━━━ Dataset section ━━━
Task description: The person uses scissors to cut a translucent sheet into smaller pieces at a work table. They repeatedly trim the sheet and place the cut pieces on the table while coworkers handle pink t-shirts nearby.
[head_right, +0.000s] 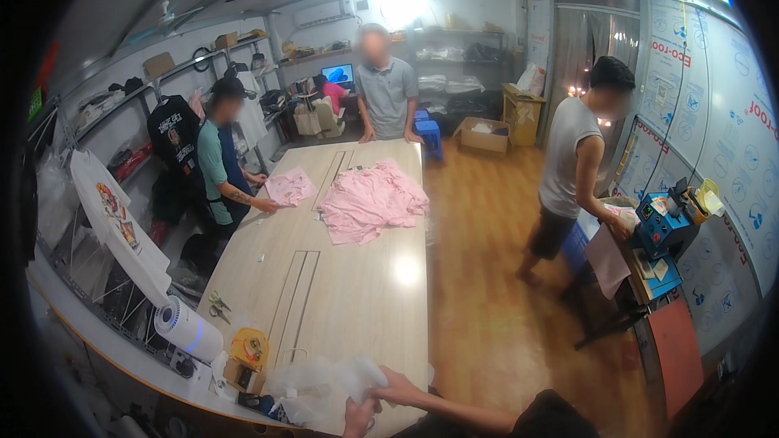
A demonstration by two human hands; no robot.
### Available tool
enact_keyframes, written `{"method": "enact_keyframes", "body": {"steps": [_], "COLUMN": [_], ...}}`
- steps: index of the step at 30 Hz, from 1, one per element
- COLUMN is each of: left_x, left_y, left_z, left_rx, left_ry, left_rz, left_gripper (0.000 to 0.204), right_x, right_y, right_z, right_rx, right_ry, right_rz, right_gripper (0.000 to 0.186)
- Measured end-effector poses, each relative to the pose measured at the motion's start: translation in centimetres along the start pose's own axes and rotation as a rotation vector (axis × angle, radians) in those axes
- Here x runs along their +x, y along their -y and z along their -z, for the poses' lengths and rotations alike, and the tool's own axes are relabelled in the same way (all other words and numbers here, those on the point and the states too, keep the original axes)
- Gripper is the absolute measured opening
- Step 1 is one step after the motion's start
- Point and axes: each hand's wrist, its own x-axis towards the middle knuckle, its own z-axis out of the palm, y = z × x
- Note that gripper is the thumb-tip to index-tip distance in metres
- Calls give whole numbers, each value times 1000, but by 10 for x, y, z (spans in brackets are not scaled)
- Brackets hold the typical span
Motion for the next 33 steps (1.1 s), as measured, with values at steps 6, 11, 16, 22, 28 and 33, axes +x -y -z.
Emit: {"method": "enact_keyframes", "body": {"steps": [6,11,16,22,28,33], "left_x": [3,4,3,3,1,5], "left_y": [4,2,-1,0,-1,15], "left_z": [1,4,5,11,6,20], "left_rx": [-136,-129,-245,-370,-362,-328], "left_ry": [7,39,78,150,144,95], "left_rz": [19,43,71,124,114,120], "left_gripper": [14,13,18,20,20,19], "right_x": [3,9,10,1,3,-2], "right_y": [-1,-8,-8,1,-3,6], "right_z": [2,6,11,12,10,13], "right_rx": [43,143,277,332,316,321], "right_ry": [34,98,165,150,128,15], "right_rz": [37,111,116,89,23,-43], "right_gripper": [66,61,59,58,62,65]}}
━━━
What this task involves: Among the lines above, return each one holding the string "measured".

Solution to this task:
- Measured end-effector poses, each relative to the pose measured at the motion's start: translation in centimetres along the start pose's own axes and rotation as a rotation vector (axis × angle, radians) in those axes
- Gripper is the absolute measured opening
Motion for the next 33 steps (1.1 s), as measured, with values at steps 6, 11, 16, 22, 28 and 33, axes +x -y -z.

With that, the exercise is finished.